Contributions, Bribes, and the Convergence of Political and Criminal Corruption
52 Pages Posted: 24 Oct 2018 Last revised: 31 Jan 2019
Date Written: September 28, 2018
Abstract
Accusations of corruption in politics are ubiquitous, yet there is a decided lack of agreement over how to define corruption. The Supreme Court, in both its campaign finance and criminal political corruption doctrines, has adopted a narrow definition centered on quid pro quo exchanges. At first glance, this doctrinal convergence seems to provide an attractive symmetry of sorts: The government is constitutionally barred from restricting political spending unless such spending is highly likely to result in quid pro quo arrangements; and likewise, politicians may not be prosecuted unless they are found to have agreed to such arrangements.
In this Article, I argue against this doctrinal convergence, which I claim, problematically oversimplifies the concept of corruption. This oversimplification has both theoretical and legal significance. In brief, I argue that the Supreme Court’s decidedly narrow understanding of corruption and its effects on our politics elides important distinctions between corruption in the realm of campaign finance and corruption that warrants criminal sanctions. Campaign finance laws aim to prevent perceived democratic process failures. In contrast, criminal laws prohibiting bribery, extortion, and the like, aim to punish unscrupulous political actors.

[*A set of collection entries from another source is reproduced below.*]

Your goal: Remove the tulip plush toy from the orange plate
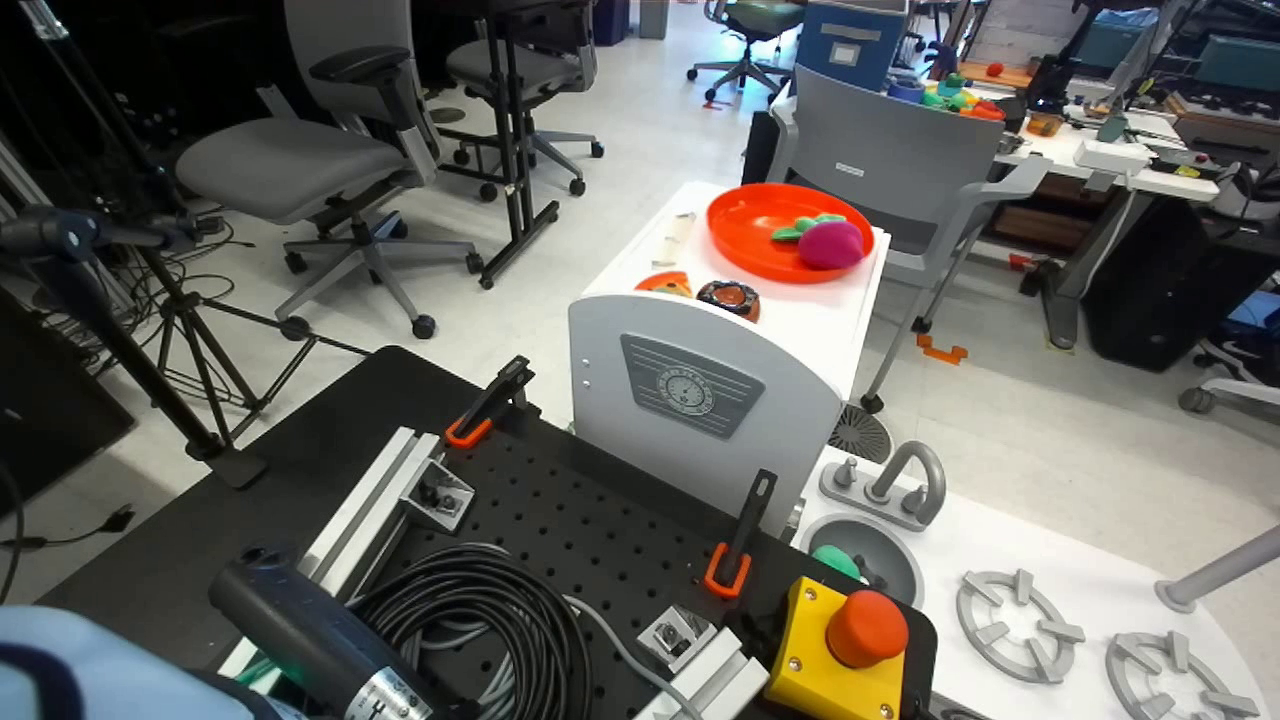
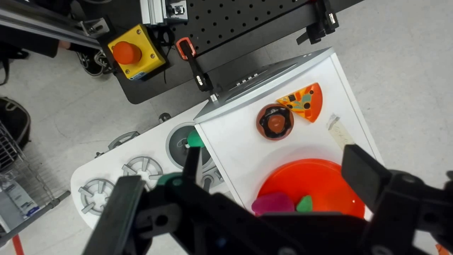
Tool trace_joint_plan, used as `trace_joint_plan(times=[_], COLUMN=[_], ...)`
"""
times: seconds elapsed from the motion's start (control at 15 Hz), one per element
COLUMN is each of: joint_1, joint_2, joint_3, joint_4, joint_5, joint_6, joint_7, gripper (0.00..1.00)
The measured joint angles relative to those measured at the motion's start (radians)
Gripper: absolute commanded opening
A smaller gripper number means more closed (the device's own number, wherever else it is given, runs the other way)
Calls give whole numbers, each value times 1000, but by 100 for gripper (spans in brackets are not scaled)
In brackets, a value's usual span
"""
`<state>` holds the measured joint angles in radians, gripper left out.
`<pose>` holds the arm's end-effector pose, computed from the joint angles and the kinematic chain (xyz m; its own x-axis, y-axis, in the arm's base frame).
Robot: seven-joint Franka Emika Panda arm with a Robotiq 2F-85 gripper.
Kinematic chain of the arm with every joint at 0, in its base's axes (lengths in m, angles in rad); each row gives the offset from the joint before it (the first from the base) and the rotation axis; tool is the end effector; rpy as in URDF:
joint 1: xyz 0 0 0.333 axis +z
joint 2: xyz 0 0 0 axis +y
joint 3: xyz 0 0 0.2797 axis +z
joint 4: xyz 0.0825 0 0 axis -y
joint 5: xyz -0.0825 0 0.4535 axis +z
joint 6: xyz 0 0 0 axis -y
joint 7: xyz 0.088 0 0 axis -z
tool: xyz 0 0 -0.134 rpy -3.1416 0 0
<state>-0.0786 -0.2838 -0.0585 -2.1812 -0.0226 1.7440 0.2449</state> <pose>0.5181 -0.0742 0.4111 0.9200 -0.3631 -0.1474 -0.3610 -0.9316 0.0420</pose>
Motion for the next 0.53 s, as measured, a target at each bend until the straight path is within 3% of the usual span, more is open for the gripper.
trace_joint_plan(times=[0.53], joint_1=[0], joint_2=[2], joint_3=[2], joint_4=[-5], joint_5=[-34], joint_6=[55], joint_7=[-1], gripper=[100])
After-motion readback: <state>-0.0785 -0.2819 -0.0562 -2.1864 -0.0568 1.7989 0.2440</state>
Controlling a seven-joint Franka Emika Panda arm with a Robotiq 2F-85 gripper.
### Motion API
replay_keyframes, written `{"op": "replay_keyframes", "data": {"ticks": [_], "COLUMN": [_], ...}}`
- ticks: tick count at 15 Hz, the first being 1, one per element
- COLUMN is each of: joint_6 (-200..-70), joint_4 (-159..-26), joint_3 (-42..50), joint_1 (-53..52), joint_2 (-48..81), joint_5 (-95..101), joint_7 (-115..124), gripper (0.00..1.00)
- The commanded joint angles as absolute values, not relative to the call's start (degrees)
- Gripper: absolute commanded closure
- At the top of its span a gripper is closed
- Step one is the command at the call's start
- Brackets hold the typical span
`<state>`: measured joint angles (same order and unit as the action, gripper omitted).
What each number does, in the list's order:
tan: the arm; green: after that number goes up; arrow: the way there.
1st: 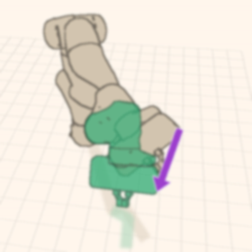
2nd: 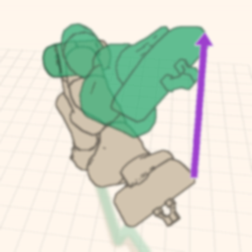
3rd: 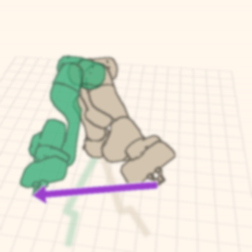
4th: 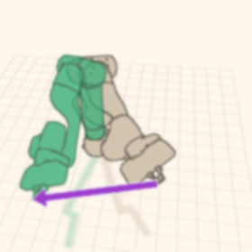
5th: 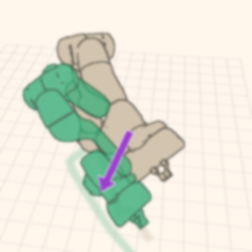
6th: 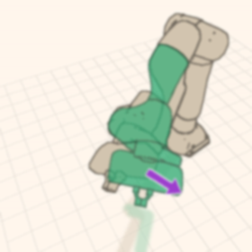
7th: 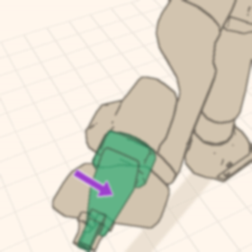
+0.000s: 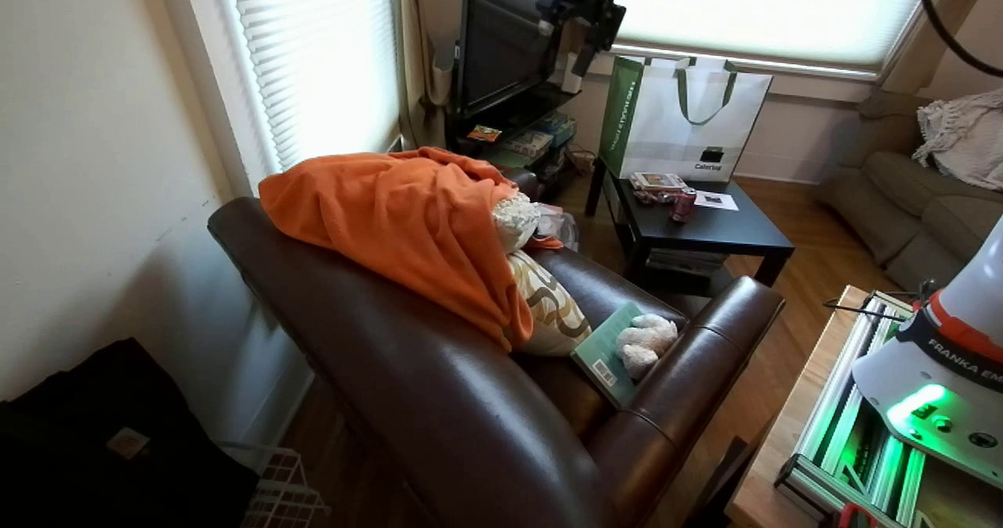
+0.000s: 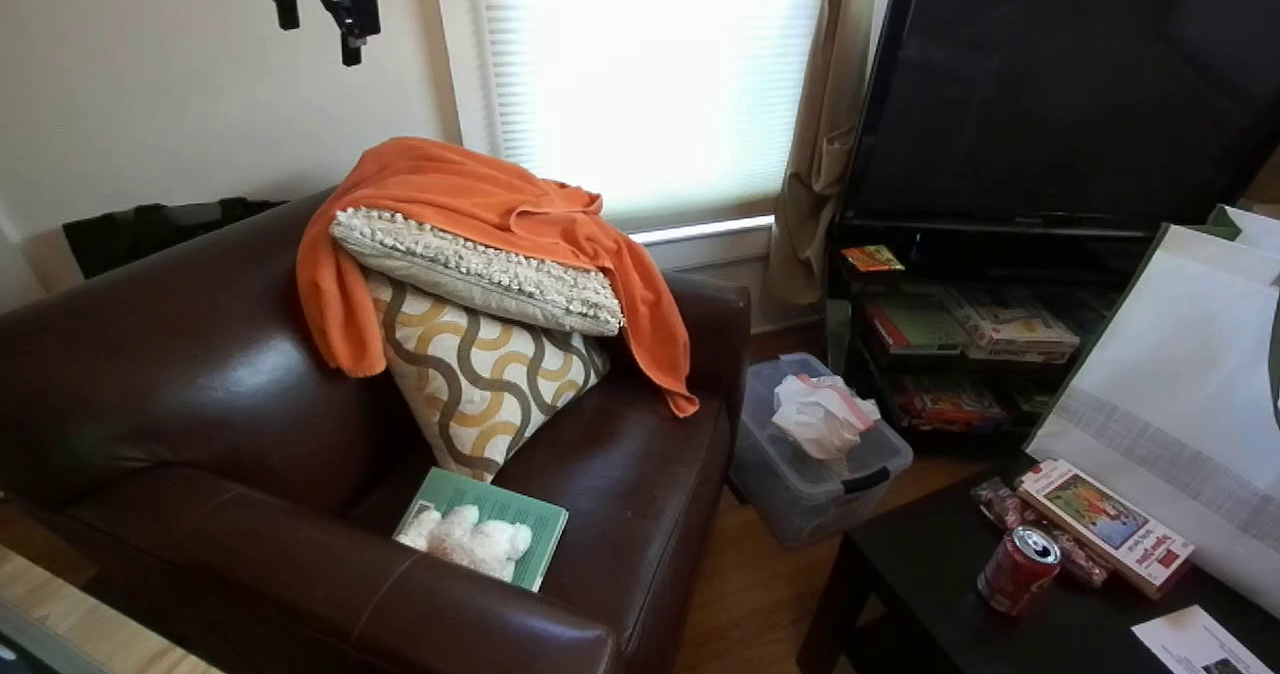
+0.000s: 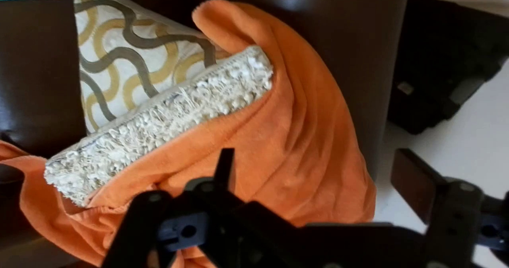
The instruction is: Pick up the orange blanket and place it on the seat of the couch
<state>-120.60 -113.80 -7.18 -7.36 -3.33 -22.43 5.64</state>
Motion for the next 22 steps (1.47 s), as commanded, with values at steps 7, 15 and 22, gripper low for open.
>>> {"op": "replay_keyframes", "data": {"ticks": [7, 15, 22], "joint_6": [-119.5, -112.2, -109.5], "joint_4": [-79.5, -56.9, -54.1], "joint_3": [-4.8, -2.7, -3.7], "joint_1": [-7.6, -11.6, -11.1], "joint_2": [30.1, 51.9, 55.0], "joint_5": [-21.6, -16.0, -15.7], "joint_7": [28.1, 41.4, 42.7], "gripper": [0.00, 0.00, 0.00]}}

These are distinct purposes and should be recognized as such.
Drawing from the political science theory of “multiple elitism,” I introduce a new theory of corruption — “commonplace political corruption” — in presenting a defense of campaign finance regulations. Commonplace political corruption is the systematic influence of special interest groups on the democratic process and the entrenched advantages that follow. I argue that this type of corruption has been renewed as of late and that my theory strengthens the constitutional arguments for upholding responsive campaign finance laws.
The Article proceeds as follows: Part II outlines the theoretical distinction between commonplace political corruption and criminal political corruption. In short, the latter sanctions individual impropriety, whereas the former implicates a deeper, more considerable threat to democracy. Part III explores the campaign finance and criminal political corruption doctrines, and examines three recent high-profile corruption cases — involving Sheldon Silver, Senator Robert Menendez, and Governor Robert McDonnell — each of which illustrates how the doctrines have converged. Part IV, in reliance on my theory of commonplace political corruption, sets forth the normative legal arguments for upholding robust campaign finance laws.